After a few more days shooting, the incidents of which were pretty much like those I have been describing, I started back for the factory. I sent my horse on ahead, and took five elephants with me to beat up for game on the homeward route. Close to camp a fine buck got up in front of me. I broke both his forelegs with my first shot, but the poor brute still managed to hobble along. It was in some very dense patair jungle, and I had considerable difficulty in bringing him to bag. When we reached the ghat or ferry, I ordered Geerdharee Jha’s mahout to cross with his elephant. The brute, however, refused to cross the river alone, and in spite of all the driver could do, she insisted on following the rest. I got down, and some of the other drivers got out the hobbles and bound them round her legs. In spite of these she still seemed determined to follow us. She shook the bedding and other articles with which she was loaded off her back, and made a frantic effort to follow us through the deep sand. The iron chains cut into her legs, and, afraid that she might do herself an irreparable injury, I had her tied up to a tree, and left her trumpeting and making an indignant lamentation at being separated from the rest of the line.

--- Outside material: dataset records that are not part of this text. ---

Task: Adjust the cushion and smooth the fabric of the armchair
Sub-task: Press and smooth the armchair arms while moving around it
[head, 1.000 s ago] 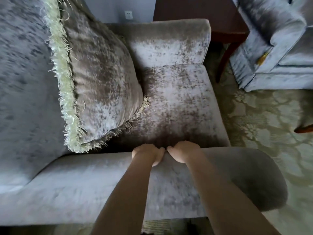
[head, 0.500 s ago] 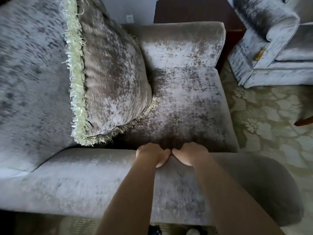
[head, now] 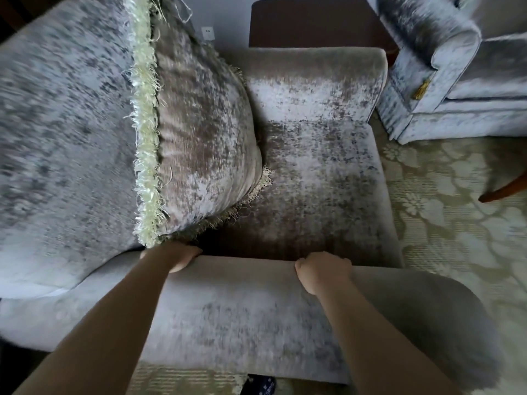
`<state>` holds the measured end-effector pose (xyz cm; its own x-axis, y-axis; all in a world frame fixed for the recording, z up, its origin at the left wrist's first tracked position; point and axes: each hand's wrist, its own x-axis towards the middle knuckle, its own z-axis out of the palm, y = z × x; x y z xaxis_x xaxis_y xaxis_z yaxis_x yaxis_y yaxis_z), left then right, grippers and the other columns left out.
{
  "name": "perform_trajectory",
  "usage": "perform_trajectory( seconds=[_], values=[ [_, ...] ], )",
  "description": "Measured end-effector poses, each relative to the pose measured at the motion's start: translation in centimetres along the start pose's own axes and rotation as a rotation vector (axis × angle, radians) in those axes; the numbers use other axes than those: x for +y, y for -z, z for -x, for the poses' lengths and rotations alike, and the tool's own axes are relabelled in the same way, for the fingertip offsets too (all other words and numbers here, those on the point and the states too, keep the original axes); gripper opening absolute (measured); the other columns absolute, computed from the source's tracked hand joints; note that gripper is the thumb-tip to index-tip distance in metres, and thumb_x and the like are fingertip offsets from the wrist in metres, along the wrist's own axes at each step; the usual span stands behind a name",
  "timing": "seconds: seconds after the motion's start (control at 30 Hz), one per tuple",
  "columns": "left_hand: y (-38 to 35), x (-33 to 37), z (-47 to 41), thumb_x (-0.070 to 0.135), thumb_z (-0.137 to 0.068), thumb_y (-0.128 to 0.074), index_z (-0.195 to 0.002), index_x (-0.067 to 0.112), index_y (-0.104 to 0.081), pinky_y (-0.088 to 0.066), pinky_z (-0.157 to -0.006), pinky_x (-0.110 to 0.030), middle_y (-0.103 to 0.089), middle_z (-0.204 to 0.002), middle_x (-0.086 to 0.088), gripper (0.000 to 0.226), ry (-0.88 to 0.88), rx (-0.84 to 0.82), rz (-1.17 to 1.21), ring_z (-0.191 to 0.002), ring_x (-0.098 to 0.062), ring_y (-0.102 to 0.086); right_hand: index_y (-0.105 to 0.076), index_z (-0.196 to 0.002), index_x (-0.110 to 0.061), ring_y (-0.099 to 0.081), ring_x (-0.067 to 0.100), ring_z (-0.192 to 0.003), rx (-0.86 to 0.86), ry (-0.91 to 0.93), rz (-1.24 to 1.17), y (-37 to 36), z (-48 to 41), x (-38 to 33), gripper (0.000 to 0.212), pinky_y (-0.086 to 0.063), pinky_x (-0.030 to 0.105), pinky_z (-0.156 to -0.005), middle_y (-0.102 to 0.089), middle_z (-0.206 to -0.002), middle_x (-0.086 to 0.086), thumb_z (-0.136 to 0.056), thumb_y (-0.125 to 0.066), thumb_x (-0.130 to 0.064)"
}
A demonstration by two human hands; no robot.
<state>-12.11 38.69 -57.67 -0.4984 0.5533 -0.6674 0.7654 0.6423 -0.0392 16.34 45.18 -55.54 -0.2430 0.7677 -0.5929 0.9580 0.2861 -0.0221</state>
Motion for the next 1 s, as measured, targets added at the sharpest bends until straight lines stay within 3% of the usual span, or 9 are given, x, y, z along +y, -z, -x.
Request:
perform_trajectory(
  seconds=[0.07,0.17,0.3,0.43,0.6,0.73,1.0],
  values=[
    [0.4,-0.4,-0.4,0.071,-0.077,-0.035,-0.137,0.028,-0.047,-0.03,-0.108,-0.046,-0.041,-0.147,-0.008,0.075,0.007,-0.056,-0.014,-0.132,-0.03,-0.038,-0.061,-0.094,-0.018,-0.055,0.027,-0.096,-0.023,0.018,-0.027,0.6,0.3,-2.3,0.033,-0.038,0.043,-0.091,-0.061,-0.104,0.006,-0.094,-0.03,-0.028],
    [0.7,-0.8,-0.6,0.075,-0.074,-0.036,-0.139,0.028,-0.044,-0.027,-0.11,-0.046,-0.037,-0.149,-0.007,0.081,0.017,-0.069,0.003,-0.135,-0.028,-0.034,-0.056,-0.082,-0.014,-0.055,0.03,-0.09,-0.023,0.237,-0.137,0.7,1.3,-7.8,0.044,-0.036,0.042,-0.083,-0.057,-0.091,0.009,-0.095,-0.026,-0.044],
    [1.1,-3.7,-1.0,0.074,-0.083,-0.032,-0.144,0.029,-0.036,-0.021,-0.113,-0.042,-0.03,-0.153,-0.004,0.076,-0.042,0.048,-0.024,-0.139,-0.026,-0.028,-0.055,-0.118,-0.009,-0.052,0.034,-0.106,0.06,0.39,-0.186,-0.3,2.0,-15.9,0.05,-0.036,0.044,-0.087,-0.056,-0.116,0.014,-0.095,-0.029,-0.044],
    [0.3,-4.8,-1.0,0.068,-0.087,-0.032,-0.146,0.033,-0.03,-0.025,-0.113,-0.043,-0.028,-0.154,-0.002,0.069,-0.171,0.14,0.034,-0.14,-0.026,-0.027,-0.056,-0.12,-0.012,-0.051,0.033,-0.11,-0.007,0.352,-0.248,-0.7,0.7,-20.8,0.038,-0.034,0.044,-0.088,-0.055,-0.124,0.012,-0.093,-0.036,-0.028],
    [0.1,-4.9,-0.5,0.055,-0.092,-0.032,-0.144,0.031,-0.034,-0.031,-0.109,-0.04,-0.035,-0.151,-0.004,0.058,-0.211,0.238,0.036,-0.135,-0.027,-0.034,-0.051,-0.129,-0.014,-0.047,0.034,-0.116,-0.039,0.21,-0.229,-1.1,-1.4,-21.7,0.051,-0.029,0.053,-0.101,-0.05,-0.133,0.013,-0.092,-0.024,-0.038],
    [-0.3,-5.2,0.3,0.054,-0.089,-0.03,-0.139,0.017,-0.043,-0.035,-0.106,-0.04,-0.041,-0.145,-0.014,0.063,-0.142,0.231,0.015,-0.13,-0.033,-0.04,-0.058,-0.12,-0.012,-0.054,0.032,-0.109,0.046,0.266,-0.192,-1.8,-1.5,-21.4,0.054,-0.039,0.04,-0.089,-0.057,-0.125,0.013,-0.093,-0.025,-0.045],
    [-1.3,-4.6,2.8,0.047,-0.095,-0.024,-0.131,0.008,-0.05,-0.036,-0.099,-0.041,-0.045,-0.139,-0.021,0.059,-0.08,0.274,-0.055,-0.125,-0.035,-0.043,-0.056,-0.123,-0.012,-0.053,0.031,-0.112,0.04,0.333,-0.091,-2.0,-1.0,-20.0,0.059,-0.037,0.034,-0.078,-0.055,-0.128,0.014,-0.095,-0.023,-0.051]
  ],
)
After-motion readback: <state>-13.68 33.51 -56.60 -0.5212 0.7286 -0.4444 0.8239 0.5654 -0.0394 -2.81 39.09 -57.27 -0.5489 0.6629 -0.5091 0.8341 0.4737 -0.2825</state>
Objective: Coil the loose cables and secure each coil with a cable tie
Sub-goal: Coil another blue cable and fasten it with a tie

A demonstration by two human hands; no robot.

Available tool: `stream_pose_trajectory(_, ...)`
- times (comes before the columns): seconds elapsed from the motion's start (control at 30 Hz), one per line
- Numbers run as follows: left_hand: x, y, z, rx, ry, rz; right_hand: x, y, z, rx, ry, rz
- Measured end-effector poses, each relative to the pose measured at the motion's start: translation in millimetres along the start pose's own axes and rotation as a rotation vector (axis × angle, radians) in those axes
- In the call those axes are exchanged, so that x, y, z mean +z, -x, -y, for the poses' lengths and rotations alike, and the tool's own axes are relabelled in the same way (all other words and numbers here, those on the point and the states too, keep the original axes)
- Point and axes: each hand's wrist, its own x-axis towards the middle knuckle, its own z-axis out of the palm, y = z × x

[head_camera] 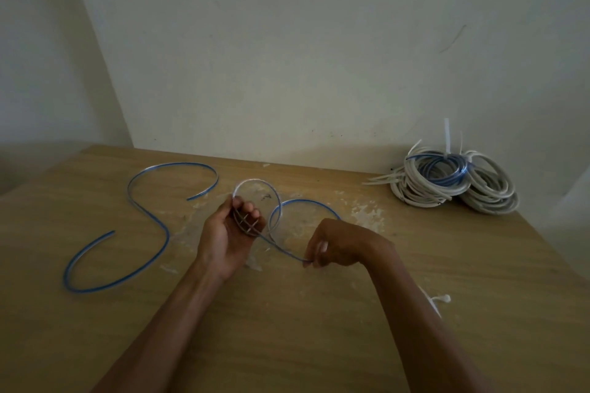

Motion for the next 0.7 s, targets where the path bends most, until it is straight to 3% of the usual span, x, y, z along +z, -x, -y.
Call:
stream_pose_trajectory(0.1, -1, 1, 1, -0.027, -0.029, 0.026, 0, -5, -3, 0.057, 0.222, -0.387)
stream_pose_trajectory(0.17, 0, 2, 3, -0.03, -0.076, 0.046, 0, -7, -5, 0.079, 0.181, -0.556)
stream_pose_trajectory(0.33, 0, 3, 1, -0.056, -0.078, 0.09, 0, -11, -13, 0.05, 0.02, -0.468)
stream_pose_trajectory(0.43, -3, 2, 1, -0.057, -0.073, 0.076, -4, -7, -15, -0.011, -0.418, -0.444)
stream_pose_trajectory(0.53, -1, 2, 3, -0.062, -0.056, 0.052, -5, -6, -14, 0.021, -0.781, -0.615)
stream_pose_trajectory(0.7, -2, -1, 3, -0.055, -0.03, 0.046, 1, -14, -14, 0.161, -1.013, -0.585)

The elephant seems to be quite a social animal. I have frequently seen cases where, after having been in company together for a lengthened hunt, they have manifested great reluctance to separate. In leaving the line, I have often noticed the single elephant looking back at his comrades, and giving vent to his disappointment and disapproval, by grunts and trumpetings of indignant protest. We left the refractory hathee tied up to her tree, and as we crossed the long rolling billows of burning sand that lay athwart our course, she was soon lost to view. I shot a couple more hog-deer, and got several plover and teal in the patches of water that lay in some of the hollows among the sandbanks. I fired at a huge alligator basking in the sun, on a sandbank close to the stream. The bullet hit him somewhere in the forearm, and he made a tremendous sensation header into the current. From the agitation in the water, he seemed not to appreciate the leaden message which I had sent him.
We found the journey through the soft yielding sand very fatiguing, and especially trying to the eyes. When not shooting, it is a very wise precaution to wear eye-preservers or ‘goggles.’ They are a great relief to the eyes, and the best, I think, are the neutral tinted. During the west winds, when the atmosphere is loaded with fine particles of irritating sand and dust, these goggles are very necessary, and are a great protection to the sight.